§ **WHAT TO WORK ON**:
For this exercise, copy the data exactly and omit any images.

────────────────

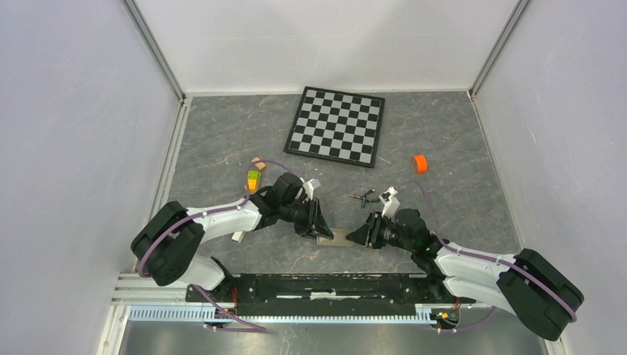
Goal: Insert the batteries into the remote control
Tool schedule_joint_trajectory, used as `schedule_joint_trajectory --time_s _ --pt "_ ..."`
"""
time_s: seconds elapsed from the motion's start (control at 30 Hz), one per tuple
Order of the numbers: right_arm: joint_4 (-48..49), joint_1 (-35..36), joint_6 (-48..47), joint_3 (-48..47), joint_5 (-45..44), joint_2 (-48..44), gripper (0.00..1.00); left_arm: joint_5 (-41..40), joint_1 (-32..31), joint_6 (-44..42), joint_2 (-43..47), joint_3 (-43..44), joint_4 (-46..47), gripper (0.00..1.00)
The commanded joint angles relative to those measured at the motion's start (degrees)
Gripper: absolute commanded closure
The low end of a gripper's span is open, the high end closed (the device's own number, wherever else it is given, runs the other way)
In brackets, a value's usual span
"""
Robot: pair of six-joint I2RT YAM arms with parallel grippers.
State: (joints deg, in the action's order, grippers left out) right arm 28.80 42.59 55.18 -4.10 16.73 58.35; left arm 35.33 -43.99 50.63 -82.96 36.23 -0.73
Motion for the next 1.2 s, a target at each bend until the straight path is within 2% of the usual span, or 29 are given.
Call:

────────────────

§ **EXERCISE OUTPUT**:
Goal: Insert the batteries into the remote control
Tool schedule_joint_trajectory, used as `schedule_joint_trajectory --time_s _ --pt "_ ..."`
"""
time_s: seconds elapsed from the motion's start (control at 30 Hz), one per tuple
Order of the numbers: right_arm: joint_4 (-48..49), joint_1 (-35..36), joint_6 (-48..47), joint_3 (-48..47), joint_5 (-45..44), joint_2 (-48..44), gripper (0.00..1.00); left_arm: joint_5 (-41..40), joint_1 (-32..31), joint_6 (-44..42), joint_2 (-43..47), joint_3 (-43..44), joint_4 (-46..47), gripper (0.00..1.00)
The commanded joint angles relative to those measured at the motion's start (degrees)
Gripper: absolute commanded closure
The low end of a gripper's span is open, the high end closed (the device's own number, wherever else it is given, runs the other way)
In brackets, a value's usual span
"""
Robot: pair of six-joint I2RT YAM arms with parallel grippers.
State: (joints deg, in the action's order, grippers left out) right arm 28.80 42.59 55.18 -4.10 16.73 58.35; left arm 35.33 -43.99 50.63 -82.96 36.23 -0.73
Motion for the next 1.2 s, a target at each bend until the straight path is within 2% of the usual span, or 29 are given.
Call:

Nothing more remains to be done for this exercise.